Film: Fruitvale Station

By GAETANA CALDWELL-SMITH

“Fruitvale Station.” Directed by Ryan Coogler; starring Michael B. Jordan, Olivia Spencer, and Melonie Diaz

“Fruitvale Station” is filmmaker and director Ryan Coogler’s first work and is as polished as any seasoned Hollywood filmmaker’s. He opens his film with the authentic, jumpy, low resolution of the cell-phone videos taken by passengers of the killing of Oscar Grant III by a BART (Bay Area Rapid Transit) police officer that early New Year’s morning. Towards the end, Coogler recreates the scene fictionally, capturing the verisimilitude of the original.

Coincidently, the film hit the theaters about the same time that George Zimmerman, the self-styled neighborhood security cop, was awarded a not-guilty verdict for shooting and killing the unarmed Black youth Trayvon Martin in Florida.

“Fruitvale Station” is a docu-drama, a fictionalized account of Grant’s murder on Jan. 1, 2009, by BART cop Johannes Mehserle (whose identity is not revealed in the film). The film shows him shooting Grant in the back as he lay prone and handcuffed on the platform of Oakland’s Fruitvale BART station.

Grant is played by Michael B. Jordan, who has Denzel Washington’s charm and winning smile. He, his girlfriend Sophina (Melonie Diaz) and mother of his four-year-old daughter, Tatiana (a delightful, natural Ariana Neal), and their friends were on their way home on a BART train from the New Year’s Eve fireworks in San Francisco. An altercation broke out, and while the train was stopped at Fruitvale Station, BART police arrived and ordered Grant and his friends off the train. What followed was a brutal attack along with undue harassment and beating by the cops on innocent people, which ended with Grant’s death.

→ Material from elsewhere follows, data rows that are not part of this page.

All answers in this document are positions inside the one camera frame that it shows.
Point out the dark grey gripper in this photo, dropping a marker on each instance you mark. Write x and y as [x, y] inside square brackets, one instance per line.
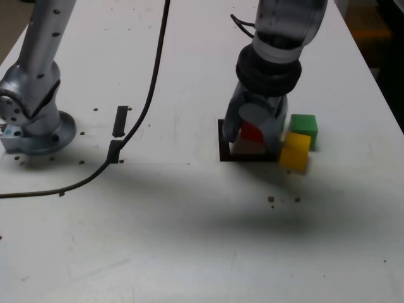
[281, 107]

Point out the red cube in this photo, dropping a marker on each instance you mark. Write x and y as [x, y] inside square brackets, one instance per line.
[251, 132]

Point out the green cube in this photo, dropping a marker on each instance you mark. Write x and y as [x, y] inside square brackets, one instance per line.
[303, 124]

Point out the yellow cube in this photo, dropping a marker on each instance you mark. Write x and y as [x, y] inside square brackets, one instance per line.
[295, 151]

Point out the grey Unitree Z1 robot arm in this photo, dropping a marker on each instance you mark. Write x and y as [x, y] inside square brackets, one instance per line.
[38, 79]

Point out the black tape square outline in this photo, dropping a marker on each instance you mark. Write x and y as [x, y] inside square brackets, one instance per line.
[246, 158]

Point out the black tape strip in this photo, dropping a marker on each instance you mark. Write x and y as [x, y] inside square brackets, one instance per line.
[121, 116]

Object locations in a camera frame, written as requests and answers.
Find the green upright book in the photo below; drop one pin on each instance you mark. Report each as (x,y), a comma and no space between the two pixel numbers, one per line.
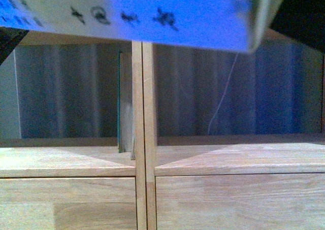
(118,104)

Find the upper right wooden drawer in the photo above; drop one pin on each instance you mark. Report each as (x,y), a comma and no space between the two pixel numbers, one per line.
(269,201)

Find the wooden shelf unit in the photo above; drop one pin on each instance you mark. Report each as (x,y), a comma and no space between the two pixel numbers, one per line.
(68,157)
(212,155)

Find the left wooden shelf unit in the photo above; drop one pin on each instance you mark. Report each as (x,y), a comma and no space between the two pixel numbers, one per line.
(68,157)

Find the white blue book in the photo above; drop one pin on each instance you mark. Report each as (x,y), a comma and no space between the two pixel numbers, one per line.
(227,25)

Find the right wooden shelf unit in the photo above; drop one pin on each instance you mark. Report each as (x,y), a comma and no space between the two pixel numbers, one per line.
(212,155)

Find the wooden drawer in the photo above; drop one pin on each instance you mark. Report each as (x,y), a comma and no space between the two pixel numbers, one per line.
(269,201)
(68,203)

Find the upper left wooden drawer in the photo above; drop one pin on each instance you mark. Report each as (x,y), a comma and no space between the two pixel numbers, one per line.
(68,203)

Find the grey curtain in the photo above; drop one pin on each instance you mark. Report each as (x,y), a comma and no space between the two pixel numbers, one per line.
(203,93)

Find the thin grey upright book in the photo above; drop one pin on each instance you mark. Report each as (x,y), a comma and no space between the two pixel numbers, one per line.
(127,141)

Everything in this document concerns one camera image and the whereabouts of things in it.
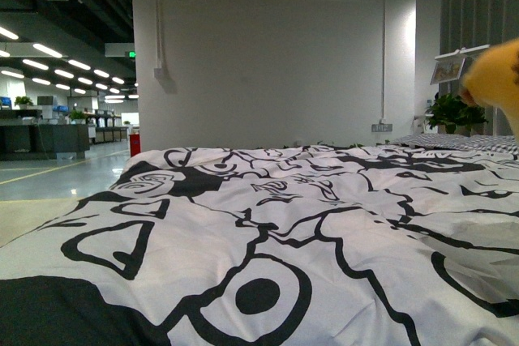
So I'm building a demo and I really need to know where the white cable conduit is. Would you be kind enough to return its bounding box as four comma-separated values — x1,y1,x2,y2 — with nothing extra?
379,0,387,125

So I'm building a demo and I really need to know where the yellow plush toy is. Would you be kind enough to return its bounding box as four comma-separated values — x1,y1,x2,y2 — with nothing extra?
460,38,518,140

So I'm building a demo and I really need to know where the black and white duvet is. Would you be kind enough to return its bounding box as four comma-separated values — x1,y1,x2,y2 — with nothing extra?
1,146,518,345

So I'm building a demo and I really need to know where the framed picture on shelf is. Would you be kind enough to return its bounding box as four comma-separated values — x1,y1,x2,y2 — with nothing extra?
430,58,465,85

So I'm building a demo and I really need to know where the potted plant by bed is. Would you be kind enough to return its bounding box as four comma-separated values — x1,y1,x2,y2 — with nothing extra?
426,93,487,134

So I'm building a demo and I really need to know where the red fire extinguisher cabinet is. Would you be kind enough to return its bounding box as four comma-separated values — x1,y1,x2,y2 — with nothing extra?
129,134,141,157

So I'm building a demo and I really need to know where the dark reception counter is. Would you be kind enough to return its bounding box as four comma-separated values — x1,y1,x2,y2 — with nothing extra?
1,109,90,160

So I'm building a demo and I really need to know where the striped pillow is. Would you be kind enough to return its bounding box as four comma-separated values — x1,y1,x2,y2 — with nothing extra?
391,133,518,156

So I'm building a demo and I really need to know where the white wall shelf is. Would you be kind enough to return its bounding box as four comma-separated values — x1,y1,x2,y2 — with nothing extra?
435,44,491,61

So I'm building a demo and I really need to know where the wall power socket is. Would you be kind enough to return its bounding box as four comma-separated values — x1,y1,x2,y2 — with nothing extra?
371,123,393,133

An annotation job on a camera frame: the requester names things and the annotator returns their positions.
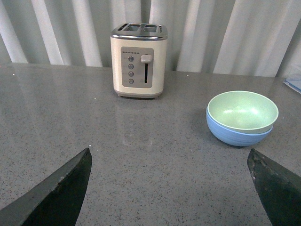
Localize blue bowl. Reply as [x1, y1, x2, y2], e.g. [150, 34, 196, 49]
[206, 109, 273, 147]

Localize green bowl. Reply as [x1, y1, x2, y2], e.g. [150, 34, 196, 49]
[207, 90, 279, 134]

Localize white curtain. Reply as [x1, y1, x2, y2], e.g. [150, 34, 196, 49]
[0, 0, 301, 77]

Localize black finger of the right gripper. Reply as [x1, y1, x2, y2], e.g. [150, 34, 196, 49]
[247, 149, 301, 226]
[0, 148, 92, 226]

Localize cream two-slot toaster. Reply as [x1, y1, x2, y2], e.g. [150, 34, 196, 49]
[110, 23, 168, 98]

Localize clear plastic food container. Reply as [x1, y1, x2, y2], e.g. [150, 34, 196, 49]
[283, 64, 301, 94]

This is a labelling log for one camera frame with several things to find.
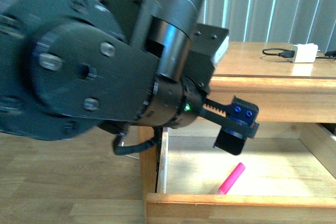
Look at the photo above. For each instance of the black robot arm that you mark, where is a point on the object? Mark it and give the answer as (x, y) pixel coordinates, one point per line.
(130, 67)

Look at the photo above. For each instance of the black gripper finger blue screws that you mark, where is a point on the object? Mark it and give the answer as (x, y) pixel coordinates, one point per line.
(237, 121)

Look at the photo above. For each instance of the wooden nightstand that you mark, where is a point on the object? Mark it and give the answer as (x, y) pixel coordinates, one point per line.
(285, 93)

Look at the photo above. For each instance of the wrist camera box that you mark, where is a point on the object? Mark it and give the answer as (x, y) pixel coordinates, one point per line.
(208, 46)

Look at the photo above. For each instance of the grey pleated curtain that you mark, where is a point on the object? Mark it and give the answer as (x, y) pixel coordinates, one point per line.
(294, 21)

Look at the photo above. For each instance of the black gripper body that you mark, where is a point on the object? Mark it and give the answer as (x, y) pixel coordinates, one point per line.
(172, 104)

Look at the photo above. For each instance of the pink highlighter marker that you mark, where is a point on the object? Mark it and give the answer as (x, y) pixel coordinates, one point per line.
(231, 179)

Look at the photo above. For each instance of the wooden drawer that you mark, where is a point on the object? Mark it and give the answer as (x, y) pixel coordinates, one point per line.
(286, 174)

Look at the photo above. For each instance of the white power adapter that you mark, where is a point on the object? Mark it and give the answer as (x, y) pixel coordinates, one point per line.
(304, 53)

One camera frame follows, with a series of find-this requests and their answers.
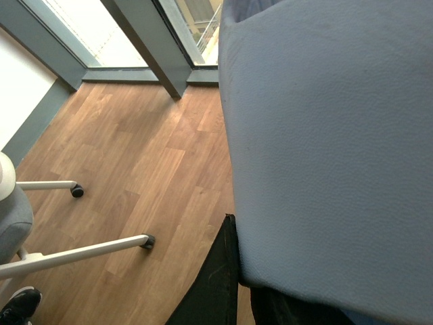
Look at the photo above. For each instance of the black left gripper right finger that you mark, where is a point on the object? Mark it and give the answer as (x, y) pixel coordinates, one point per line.
(270, 306)

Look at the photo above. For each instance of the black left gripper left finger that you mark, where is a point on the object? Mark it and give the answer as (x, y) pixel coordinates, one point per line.
(212, 298)

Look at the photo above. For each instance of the black sneaker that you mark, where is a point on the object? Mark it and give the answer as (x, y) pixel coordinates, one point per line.
(21, 306)

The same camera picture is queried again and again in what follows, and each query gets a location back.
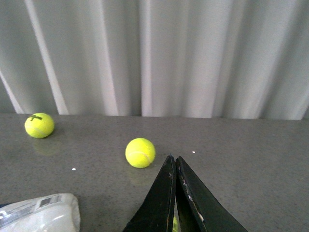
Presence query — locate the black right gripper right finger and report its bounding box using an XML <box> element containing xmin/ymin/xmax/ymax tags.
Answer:
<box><xmin>175</xmin><ymin>156</ymin><xmax>246</xmax><ymax>232</ymax></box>

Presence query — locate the Roland Garros tennis ball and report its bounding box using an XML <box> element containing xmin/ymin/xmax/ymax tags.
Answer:
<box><xmin>172</xmin><ymin>216</ymin><xmax>179</xmax><ymax>232</ymax></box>

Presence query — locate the white curtain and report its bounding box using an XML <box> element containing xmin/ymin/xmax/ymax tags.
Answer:
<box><xmin>0</xmin><ymin>0</ymin><xmax>309</xmax><ymax>120</ymax></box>

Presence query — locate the white blue tennis ball can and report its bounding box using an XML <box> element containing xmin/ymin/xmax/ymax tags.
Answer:
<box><xmin>0</xmin><ymin>193</ymin><xmax>81</xmax><ymax>232</ymax></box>

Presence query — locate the Wilson tennis ball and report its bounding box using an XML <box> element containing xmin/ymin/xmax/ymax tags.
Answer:
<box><xmin>24</xmin><ymin>113</ymin><xmax>55</xmax><ymax>139</ymax></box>

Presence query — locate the plain yellow tennis ball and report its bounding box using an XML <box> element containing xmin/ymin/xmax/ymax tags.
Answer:
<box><xmin>125</xmin><ymin>138</ymin><xmax>156</xmax><ymax>168</ymax></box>

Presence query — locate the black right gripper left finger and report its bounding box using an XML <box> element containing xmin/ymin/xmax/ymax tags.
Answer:
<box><xmin>123</xmin><ymin>155</ymin><xmax>176</xmax><ymax>232</ymax></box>

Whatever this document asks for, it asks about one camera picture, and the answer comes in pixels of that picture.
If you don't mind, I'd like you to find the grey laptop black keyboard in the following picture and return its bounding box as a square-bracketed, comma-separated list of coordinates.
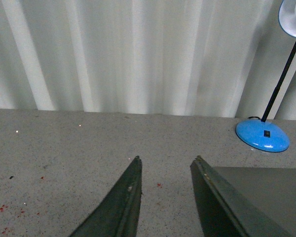
[214, 167, 296, 237]

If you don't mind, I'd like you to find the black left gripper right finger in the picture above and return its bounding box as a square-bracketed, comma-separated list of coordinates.
[190, 156, 290, 237]

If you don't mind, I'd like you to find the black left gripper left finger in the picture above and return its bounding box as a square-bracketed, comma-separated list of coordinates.
[71, 156, 142, 237]

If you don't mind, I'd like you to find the blue desk lamp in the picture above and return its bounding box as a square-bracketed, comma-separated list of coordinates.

Grant insisted that they weren’t doing anything. The audience in the theater, including me, involuntarily gasped and cried out in disbelief when the shot was heard that killed Grant, even though we knew the outcome. The camera stayed on Grant’s face as it registered his confusion. You felt him thinking, “This can’t be happening.”

Though we saw the scene captured by cell phone at the beginning of the film, Coogler’s recreation of it towards the end has more impact in that he allowed us to get to know Grant during the 24 hours before he was killed.  Heartbreaking. We see him with Sophina, playing with Tatiana, taking her to preschool; and in a fictional scene he’s caring for a dog that had been hit by a car. Also, there’s a joyous celebration for his mother’s birthday with grandparents, siblings, and kids. Coogler makes it feel as though we’re there.

Grant was not blemish-free. During the hours before his death, we learn that he had lost his job but pretended he was still working and threatened his ex-boss when he tried to get it back; lied to his girlfriend about seeing other women; and sold marijuana to make money. In a scene by the bay, as Grant waits for his contact, he reflects on his time in San Quentin (shown in flashback) and how it affected his mother, Wanda—beautifully played by Olivia Spencer—his girlfriend, and their daughter. In that scene, Jordan lets you witness Oscar Grant’s epiphany; he’s that good an actor. He made his New Year’s resolution, but Mehserle kept him from realizing it.

As of this writing, an appeals court has granted the Oscar Grant family the right to sue the BART police officer for killing their son.

Oscar Grant III and Trayvon Martin are symbols for the young Black men in America who, more frequently than any other group, are subjected to killings and beatings by “law enforcement” officials. This must change.